Parsing a CSV file problems C#

Question

Having a problem with parsing a CSV file. I connect to the file using the following:

string connString = "Provider=Microsoft.Jet.OLEDB.4.0;"
          + "Data Source=\"" + dir + "\\\";"
          + "Extended Properties=\"text;HDR=No;FMT=Delimited\"";
        //create the database query
        string query = "SELECT * FROM [" + file + "]";

        //create a DataTable to hold the query results
        DataTable dTable = new DataTable();


        //create an OleDbDataAdapter to execute the query
        OleDbDataAdapter dAdapter = new OleDbDataAdapter(query, connString);

        //Get the CSV file to change position.

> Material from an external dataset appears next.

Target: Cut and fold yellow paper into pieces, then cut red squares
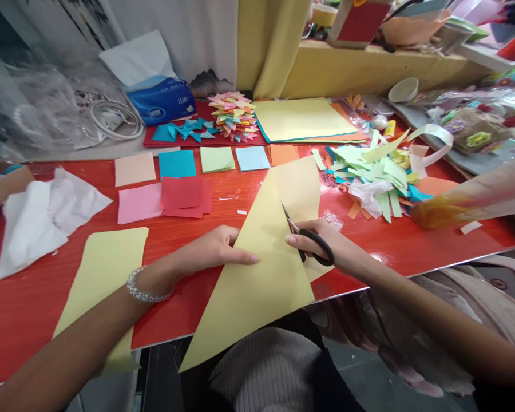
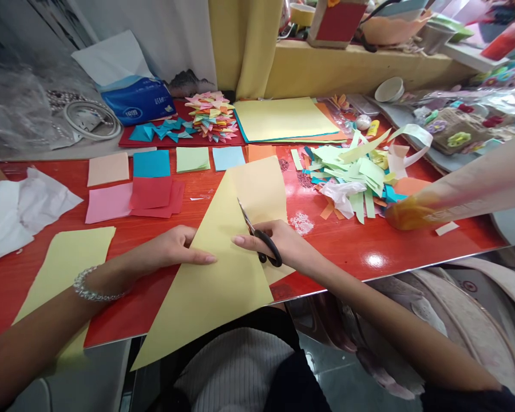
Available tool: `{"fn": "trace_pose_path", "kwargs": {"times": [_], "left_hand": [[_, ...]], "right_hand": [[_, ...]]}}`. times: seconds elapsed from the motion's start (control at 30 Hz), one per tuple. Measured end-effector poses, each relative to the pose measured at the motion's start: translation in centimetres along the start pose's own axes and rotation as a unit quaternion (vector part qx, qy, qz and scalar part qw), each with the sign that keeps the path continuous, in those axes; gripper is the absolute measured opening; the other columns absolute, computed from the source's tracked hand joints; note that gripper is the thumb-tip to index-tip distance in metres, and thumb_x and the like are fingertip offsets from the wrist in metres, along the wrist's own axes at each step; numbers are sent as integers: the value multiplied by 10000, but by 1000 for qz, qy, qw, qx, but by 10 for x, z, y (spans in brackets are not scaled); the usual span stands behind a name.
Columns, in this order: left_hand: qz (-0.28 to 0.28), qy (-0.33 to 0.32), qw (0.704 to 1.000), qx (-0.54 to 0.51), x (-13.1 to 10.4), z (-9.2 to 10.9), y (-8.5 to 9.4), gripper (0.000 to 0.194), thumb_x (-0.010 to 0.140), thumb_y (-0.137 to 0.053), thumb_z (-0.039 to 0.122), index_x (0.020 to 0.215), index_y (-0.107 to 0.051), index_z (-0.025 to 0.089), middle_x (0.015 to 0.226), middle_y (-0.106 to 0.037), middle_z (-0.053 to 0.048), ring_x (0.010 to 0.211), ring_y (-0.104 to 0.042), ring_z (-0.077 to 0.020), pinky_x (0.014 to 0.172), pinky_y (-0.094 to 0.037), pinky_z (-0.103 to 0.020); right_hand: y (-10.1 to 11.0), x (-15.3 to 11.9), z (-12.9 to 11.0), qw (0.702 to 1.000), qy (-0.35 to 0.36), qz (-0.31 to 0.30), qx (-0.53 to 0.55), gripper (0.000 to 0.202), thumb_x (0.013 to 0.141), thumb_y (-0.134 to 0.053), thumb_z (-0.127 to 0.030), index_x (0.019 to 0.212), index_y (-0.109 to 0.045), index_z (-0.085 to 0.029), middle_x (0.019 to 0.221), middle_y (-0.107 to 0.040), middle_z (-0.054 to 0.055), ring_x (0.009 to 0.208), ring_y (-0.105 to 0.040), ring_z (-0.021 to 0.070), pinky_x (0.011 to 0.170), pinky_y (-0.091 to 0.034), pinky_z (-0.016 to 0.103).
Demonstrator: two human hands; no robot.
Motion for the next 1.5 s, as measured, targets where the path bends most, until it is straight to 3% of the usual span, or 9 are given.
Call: {"fn": "trace_pose_path", "kwargs": {"times": [0.1,0.23,0.4,0.93,1.33,1.5], "left_hand": [[24,-48,998,-18,1,4,-1,370,732,-718,280,1088,-657,202,1006,-720,-53,868,-687,-213,710,-548,-269],[108,-110,986,-58,7,2,7,345,732,-713,304,1052,-657,188,1002,-718,-53,880,-677,-215,707,-543,-271],[158,-81,982,-71,10,-4,10,274,709,-725,343,877,-675,132,860,-732,-73,693,-671,-181,618,-532,-263],[151,-91,981,-84,7,-4,11,169,715,-724,282,755,-695,120,736,-730,-56,619,-667,-165,554,-526,-231],[123,-96,981,-115,7,-6,10,216,722,-718,319,814,-699,124,830,-736,-87,684,-675,-186,621,-538,-278],[132,-109,978,-120,7,-5,12,209,725,-715,319,799,-697,125,814,-735,-82,699,-673,-186,632,-537,-276]], "right_hand": [[-6,-1,1,999,3,-43,-3,396,704,-648,-540,663,-550,-158,611,-469,-12,566,-445,103,511,-301,240],[-17,-3,3,995,-11,-103,-6,372,719,-650,-520,721,-581,-154,611,-450,-20,556,-423,97,499,-278,242],[-21,-2,0,993,-22,-110,-38,403,697,-659,-541,679,-554,-153,576,-407,-37,522,-379,86,478,-239,243],[-25,2,-3,993,-34,-112,-27,440,702,-643,-573,777,-617,-140,636,-485,-8,557,-421,98,498,-284,246],[-23,0,-9,991,-25,-122,-40,405,707,-651,-546,749,-605,-147,664,-517,2,619,-485,123,545,-334,244],[-22,-1,-6,991,-19,-118,-59,413,716,-634,-558,731,-594,-147,605,-436,-25,550,-403,95,497,-275,237]]}}
Point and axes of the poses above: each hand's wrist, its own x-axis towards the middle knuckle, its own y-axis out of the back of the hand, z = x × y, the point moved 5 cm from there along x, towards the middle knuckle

        //fill the DataTable
        dAdapter.Fill(dTable);

        return dTable;

For some reason, the first column reads as a "Header" ok (i.e. HDR=Yes allows the values to be displayed). The problem is when I have HDR=No, nothing after the first 'cell' is displayed in that row. However I need to have HDR=No as I'll be writing the CSV later.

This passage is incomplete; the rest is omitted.